The reality is that I knew I could exist without her.
But as what?
As whom?
‘So you went home? You made reparations?’
‘Yes,’ I say. We took it a day at a time. We agreed to visit a therapist.
‘It’s a nice story,’ the therapist says. ‘But it’s not the truth.’
I begin to feel as though I’ve fallen down a staircase in my mind. I see the bouquets dug out of the compost bin, laid out in a neat row at the foot of the garden. Each bound by beautiful lilac ribbon – the way she kept her hair.
‘You heard running water,’ she says. ‘When you got home you thought a pipe had burst. It was coming from the hall landing.’
I hear the plumber’s voice ring out in my mind. You had a leak here at one point.
I close my eyes and find myself at the foot of the stairs. I climb forever, treading water. The carpets sodden. The wallpaper pockmarked and peeling from water damage. I follow the sound of running water to the master bathroom. It spills out from beneath the crack of the door.
How long had it been running?
‘I called out to her but she wouldn’t answer,’ I say. ‘So I started hammering on the door. Begging. Pleading. Please, Simone. Please, no.’
I drove my shoulder into the door repeatedly. Over and over and over again. I can still hear the sound of my footsteps falling heavy against the hardwood flooring like distant thunder. Until finally it came loose with a sickening crack.
I think of the hairline fracture in the doorway of the master bathroom.
The fresh screws affixing the hinges.
‘I found her in the bathtub,’ I weep, swallowing panicked breaths. ‘They said she must have been there for days.’
Her head bloated as if from some horrific allergy.
The whites of her eyes shot red and inflamed beneath the water.
At the coroner’s inquest they reconstructed her final hours with a precision that felt slanderous, the pathologist reducing her life to a series of line items. She left no note. No explanation. But her purpose seemed self-evident. She had drawn a bath and taken pills. She had waited patiently for them to take her away, for her body to slip beneath the surface of the water so that she could finally be with him. It was only when the dosage proved ineffective that she made a deep incision along her inner thigh. A violent act. One final, misguided punishment.
I remember being surprised by how clear the water had been when I found her. My horror when I looked closer and realised that parts of her had settled at the bottom of the bathtub as a sort of black sediment. It was the darkest colour I had ever seen. Not a colour at all but rather a total absence of light.
They were both there now, beneath the black water. She had gone to find him. Her arms outstretched. Her fingers straining to hold him one last time.
I remember the ambulance arriving in the street.
I remember men in uniforms storming up the driveway.
I remember them carrying her out in a bag.
And that night in my dreams I remember standing at the edge of a lake. The water black, but unbroken. Reflective as if made out of polished glass. A perfect mirror.
From the shoreline I watched as birds dove from trees and careened along, their wingtips mere inches from the surface. I felt a great anxiety watching them, as if piercing the water would somehow amount to a terrible disaster.

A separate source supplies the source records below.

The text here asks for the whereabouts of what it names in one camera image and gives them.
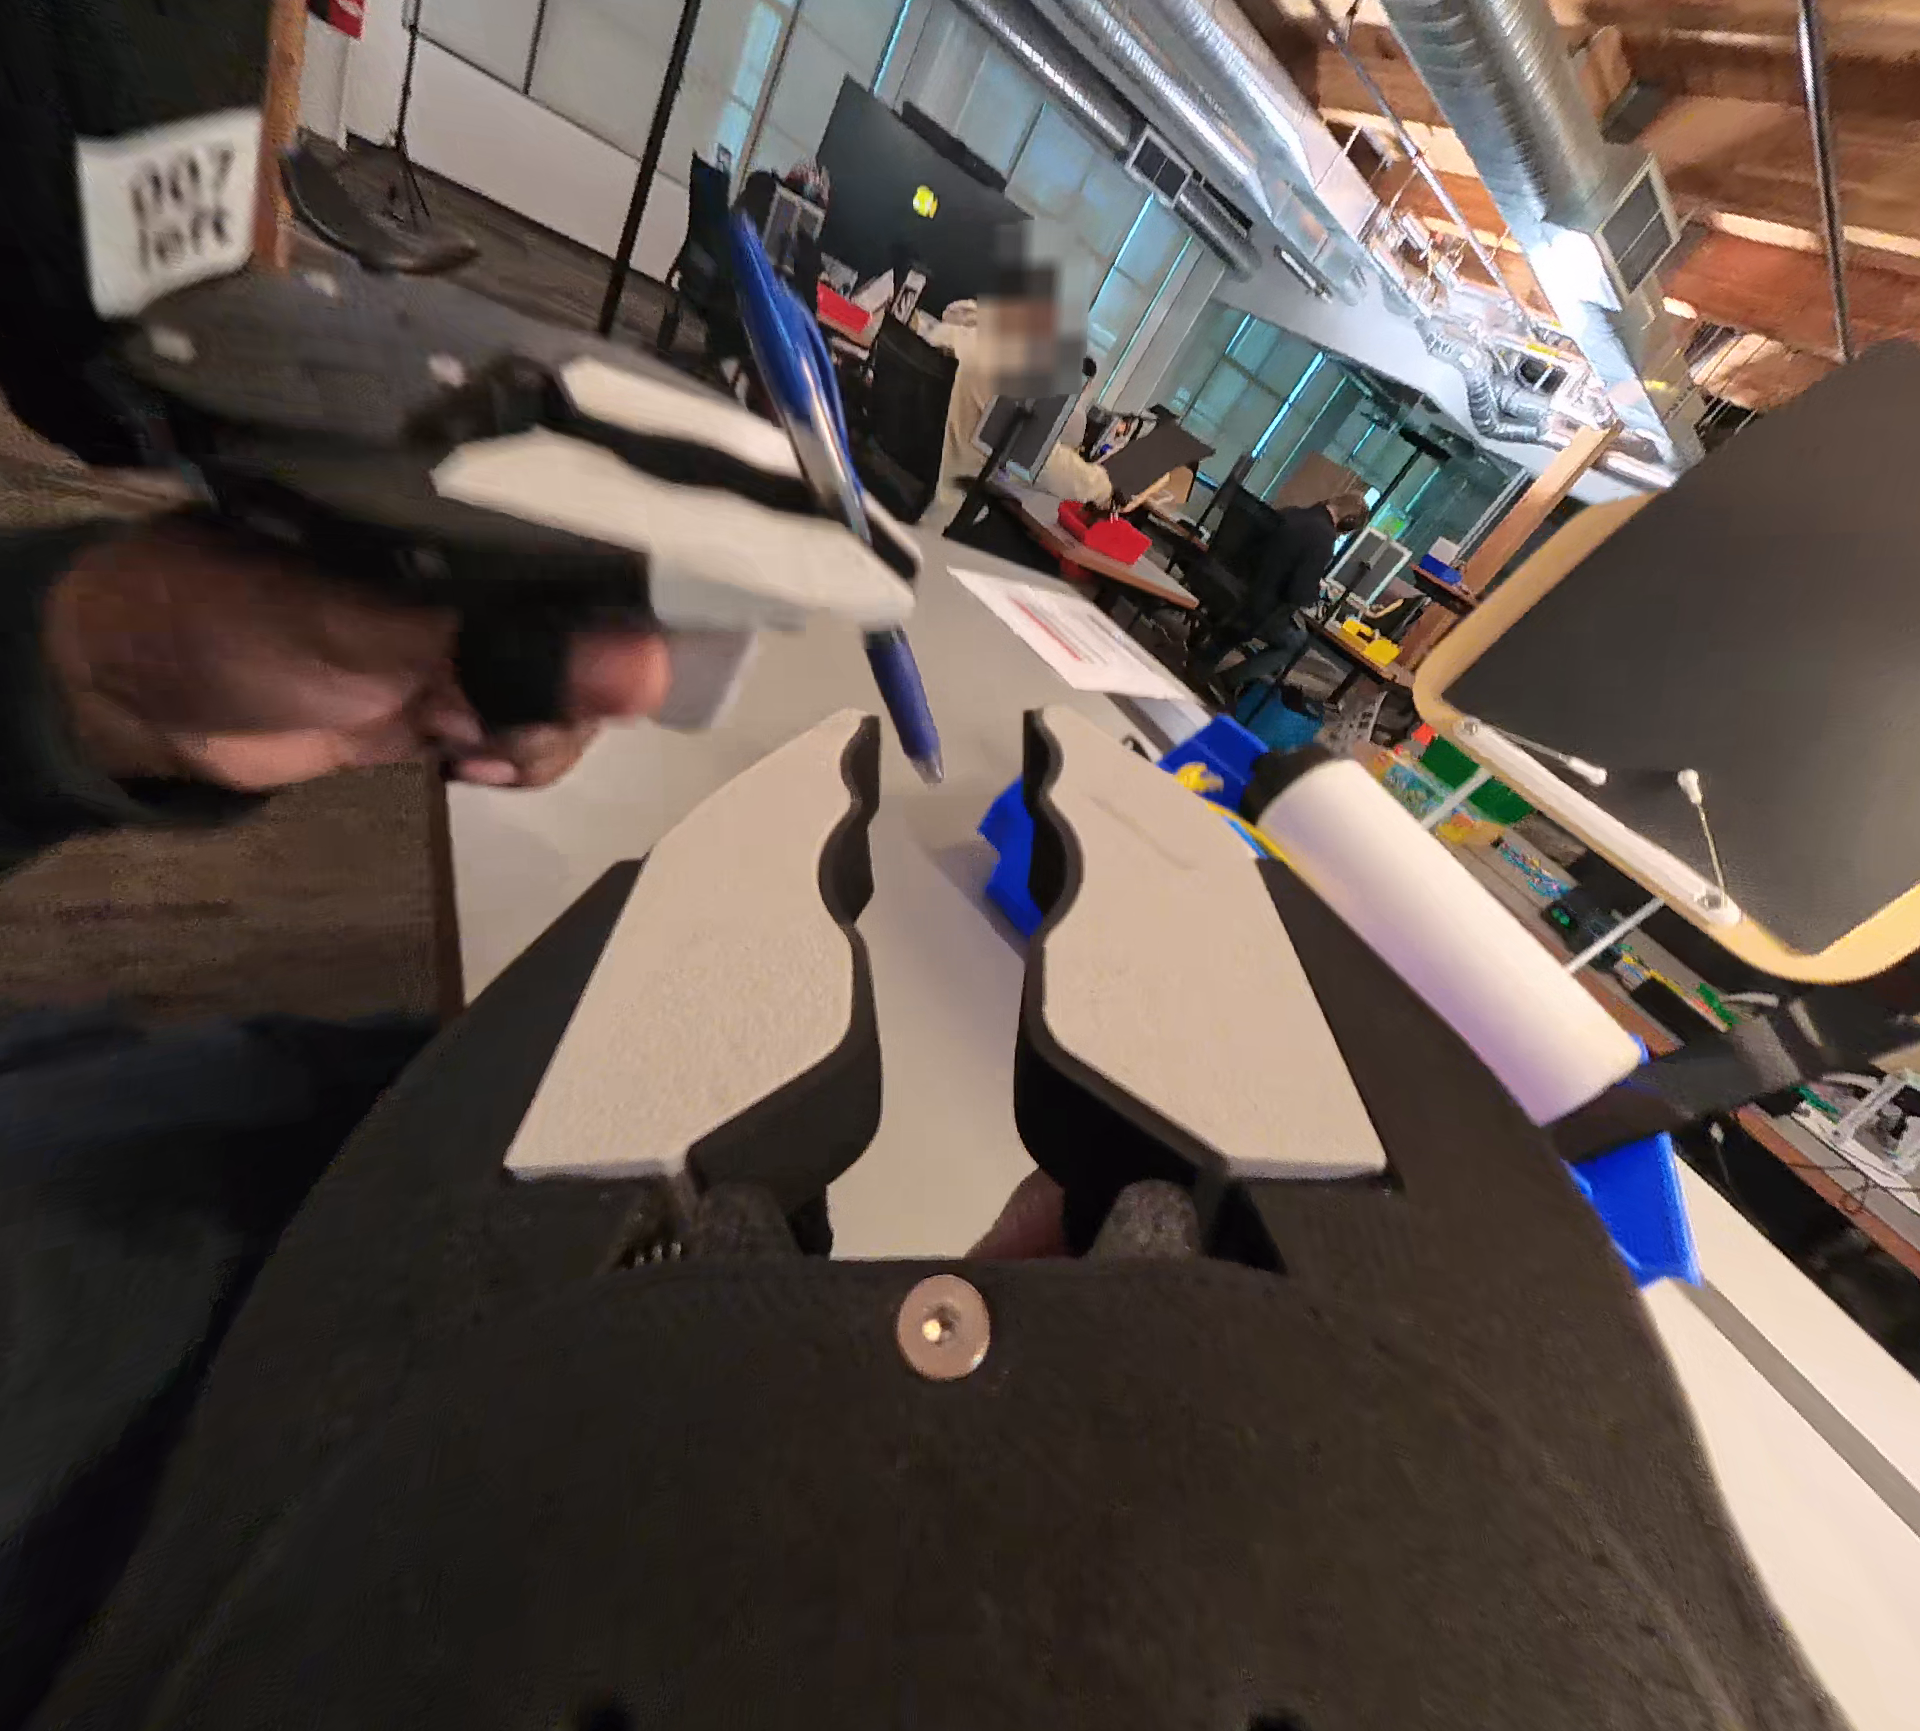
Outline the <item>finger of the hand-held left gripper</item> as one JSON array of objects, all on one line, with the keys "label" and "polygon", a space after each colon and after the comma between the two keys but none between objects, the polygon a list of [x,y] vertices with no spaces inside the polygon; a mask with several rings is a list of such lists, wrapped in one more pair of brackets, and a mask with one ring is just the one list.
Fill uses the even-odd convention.
[{"label": "finger of the hand-held left gripper", "polygon": [[675,374],[575,356],[562,368],[562,396],[563,436],[607,452],[620,468],[605,480],[565,480],[574,516],[584,514],[588,496],[615,500],[615,512],[629,516],[641,482],[698,498],[732,496],[785,516],[845,514],[779,428]]},{"label": "finger of the hand-held left gripper", "polygon": [[599,544],[636,560],[641,614],[665,642],[670,688],[656,722],[704,732],[737,698],[762,634],[840,620],[861,636],[903,626],[920,550],[880,518],[863,544],[818,512],[751,502],[636,468],[614,448],[562,430],[523,430],[456,448],[433,494],[515,524]]}]

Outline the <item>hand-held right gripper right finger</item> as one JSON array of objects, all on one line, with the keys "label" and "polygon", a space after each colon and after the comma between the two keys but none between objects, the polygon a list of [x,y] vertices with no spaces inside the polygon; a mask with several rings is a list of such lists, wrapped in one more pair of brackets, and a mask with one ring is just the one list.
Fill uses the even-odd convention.
[{"label": "hand-held right gripper right finger", "polygon": [[1378,1185],[1387,1155],[1266,883],[1224,811],[1084,714],[1021,720],[1030,817],[1014,1063],[1020,1141],[1071,1215],[1140,1181]]}]

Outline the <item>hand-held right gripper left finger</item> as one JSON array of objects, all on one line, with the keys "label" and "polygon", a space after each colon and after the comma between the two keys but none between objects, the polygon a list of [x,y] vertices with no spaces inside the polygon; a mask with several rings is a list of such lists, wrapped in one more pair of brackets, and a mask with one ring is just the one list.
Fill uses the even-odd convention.
[{"label": "hand-held right gripper left finger", "polygon": [[665,831],[502,1161],[825,1197],[878,1133],[869,825],[880,722],[842,710]]}]

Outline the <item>blue pen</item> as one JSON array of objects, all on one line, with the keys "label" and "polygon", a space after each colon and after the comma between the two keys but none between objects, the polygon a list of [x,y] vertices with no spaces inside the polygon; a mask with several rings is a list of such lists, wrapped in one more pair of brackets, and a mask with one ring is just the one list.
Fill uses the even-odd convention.
[{"label": "blue pen", "polygon": [[[912,584],[917,564],[878,524],[854,468],[837,376],[816,318],[779,278],[744,214],[726,216],[726,238],[734,302],[751,364],[818,514],[859,544],[897,586]],[[905,612],[867,620],[867,664],[907,761],[924,783],[941,783],[944,748],[903,620]]]}]

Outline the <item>blue plastic bin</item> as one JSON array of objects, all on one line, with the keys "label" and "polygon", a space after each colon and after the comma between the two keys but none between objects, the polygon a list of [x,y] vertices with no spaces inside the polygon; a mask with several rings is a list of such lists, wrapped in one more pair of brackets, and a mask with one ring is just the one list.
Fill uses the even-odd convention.
[{"label": "blue plastic bin", "polygon": [[[1206,801],[1224,809],[1230,827],[1252,855],[1260,855],[1254,827],[1237,817],[1237,799],[1268,742],[1236,722],[1216,716],[1183,742],[1152,752],[1133,738],[1121,742],[1163,773],[1186,781]],[[983,899],[1021,941],[1042,925],[1044,905],[1032,891],[1036,825],[1023,783],[1008,783],[986,807],[978,837],[992,851]],[[1666,1133],[1572,1163],[1577,1189],[1637,1287],[1660,1279],[1698,1285],[1702,1279],[1691,1223],[1686,1209],[1677,1157]]]}]

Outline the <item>person's left hand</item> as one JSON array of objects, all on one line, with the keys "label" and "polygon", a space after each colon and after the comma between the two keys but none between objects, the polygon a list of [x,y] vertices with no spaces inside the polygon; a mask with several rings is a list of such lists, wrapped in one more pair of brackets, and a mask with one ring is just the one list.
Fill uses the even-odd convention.
[{"label": "person's left hand", "polygon": [[87,544],[50,588],[42,648],[73,736],[107,775],[275,791],[398,763],[545,787],[607,728],[656,718],[657,636],[572,642],[559,720],[488,730],[461,692],[457,620],[155,518]]}]

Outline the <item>black office chair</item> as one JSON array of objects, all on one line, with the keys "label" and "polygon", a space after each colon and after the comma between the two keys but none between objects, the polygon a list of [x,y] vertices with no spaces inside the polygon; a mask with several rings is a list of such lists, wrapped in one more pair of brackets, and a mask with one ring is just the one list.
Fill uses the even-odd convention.
[{"label": "black office chair", "polygon": [[861,422],[851,434],[854,468],[867,496],[899,524],[914,526],[941,484],[957,360],[887,314],[867,368]]}]

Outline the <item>white roll with black caps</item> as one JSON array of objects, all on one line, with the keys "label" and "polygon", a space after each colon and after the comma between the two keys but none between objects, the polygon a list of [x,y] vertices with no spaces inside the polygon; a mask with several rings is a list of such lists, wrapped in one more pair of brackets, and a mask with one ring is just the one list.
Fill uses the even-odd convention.
[{"label": "white roll with black caps", "polygon": [[1641,1065],[1634,1035],[1354,759],[1266,752],[1237,807],[1534,1123]]}]

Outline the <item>black pole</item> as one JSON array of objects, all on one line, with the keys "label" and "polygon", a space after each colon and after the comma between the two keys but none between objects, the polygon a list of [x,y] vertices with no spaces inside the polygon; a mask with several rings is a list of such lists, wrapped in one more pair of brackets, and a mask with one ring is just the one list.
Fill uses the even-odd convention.
[{"label": "black pole", "polygon": [[620,318],[627,282],[633,270],[633,248],[649,206],[654,184],[659,174],[659,158],[665,144],[671,112],[677,104],[691,42],[698,34],[700,14],[705,0],[682,0],[675,30],[668,48],[668,58],[654,98],[652,116],[640,146],[636,178],[622,216],[611,266],[602,290],[593,328],[607,340]]}]

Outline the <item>black freestanding panel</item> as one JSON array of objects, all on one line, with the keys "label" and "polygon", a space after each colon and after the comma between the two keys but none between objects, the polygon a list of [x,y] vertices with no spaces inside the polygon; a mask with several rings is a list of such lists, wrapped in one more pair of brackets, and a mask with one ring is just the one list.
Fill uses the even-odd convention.
[{"label": "black freestanding panel", "polygon": [[1039,260],[1032,222],[867,90],[843,80],[818,146],[828,172],[822,256],[863,286],[924,272],[934,306],[1004,288]]}]

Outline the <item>green toy box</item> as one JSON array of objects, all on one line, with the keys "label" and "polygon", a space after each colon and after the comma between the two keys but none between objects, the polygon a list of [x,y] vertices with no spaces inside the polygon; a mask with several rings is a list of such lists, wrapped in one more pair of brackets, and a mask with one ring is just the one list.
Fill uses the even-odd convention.
[{"label": "green toy box", "polygon": [[[1462,752],[1443,736],[1431,736],[1427,740],[1418,756],[1418,763],[1422,771],[1427,773],[1427,779],[1448,791],[1463,787],[1484,769],[1475,758]],[[1466,809],[1497,827],[1517,825],[1534,815],[1534,807],[1492,773],[1467,793]]]}]

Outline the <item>white paper sheet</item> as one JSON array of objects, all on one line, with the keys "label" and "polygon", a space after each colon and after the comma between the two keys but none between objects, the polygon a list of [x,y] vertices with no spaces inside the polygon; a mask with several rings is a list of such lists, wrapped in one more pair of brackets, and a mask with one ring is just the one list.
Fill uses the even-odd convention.
[{"label": "white paper sheet", "polygon": [[1190,704],[1193,694],[1090,600],[1044,584],[957,568],[947,578],[1069,690]]}]

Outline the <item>black board with wooden edge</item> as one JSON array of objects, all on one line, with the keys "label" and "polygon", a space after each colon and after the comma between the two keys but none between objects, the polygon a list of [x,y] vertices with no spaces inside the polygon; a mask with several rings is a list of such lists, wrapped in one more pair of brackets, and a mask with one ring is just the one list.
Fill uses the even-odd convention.
[{"label": "black board with wooden edge", "polygon": [[1746,965],[1842,983],[1915,957],[1918,352],[1864,352],[1670,488],[1551,536],[1413,676],[1609,771],[1698,869],[1693,771]]}]

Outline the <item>person's dark clothing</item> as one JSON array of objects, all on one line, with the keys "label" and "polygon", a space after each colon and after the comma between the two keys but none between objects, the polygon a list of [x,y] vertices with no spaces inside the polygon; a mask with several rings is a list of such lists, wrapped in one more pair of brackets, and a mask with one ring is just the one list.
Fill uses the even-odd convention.
[{"label": "person's dark clothing", "polygon": [[122,1573],[212,1355],[430,1015],[4,1015],[2,1721]]}]

A great flood, perhaps. Or a famine. Something biblical.
So I resolved to sit at the water’s edge like a guardian, to ward off any evildoers. To dance and shout and holler when any such attempt was made. But as I waited I felt myself drawn closer and closer to the edge. Until I was close enough to crane my neck and see my own reflection.
But when I looked I saw that I was changed.
No longer a man at all but a blanket of the same crystalline water. And upon seeing myself I wept, my tears rippling out across the surface of the water. Across the surface of my own body.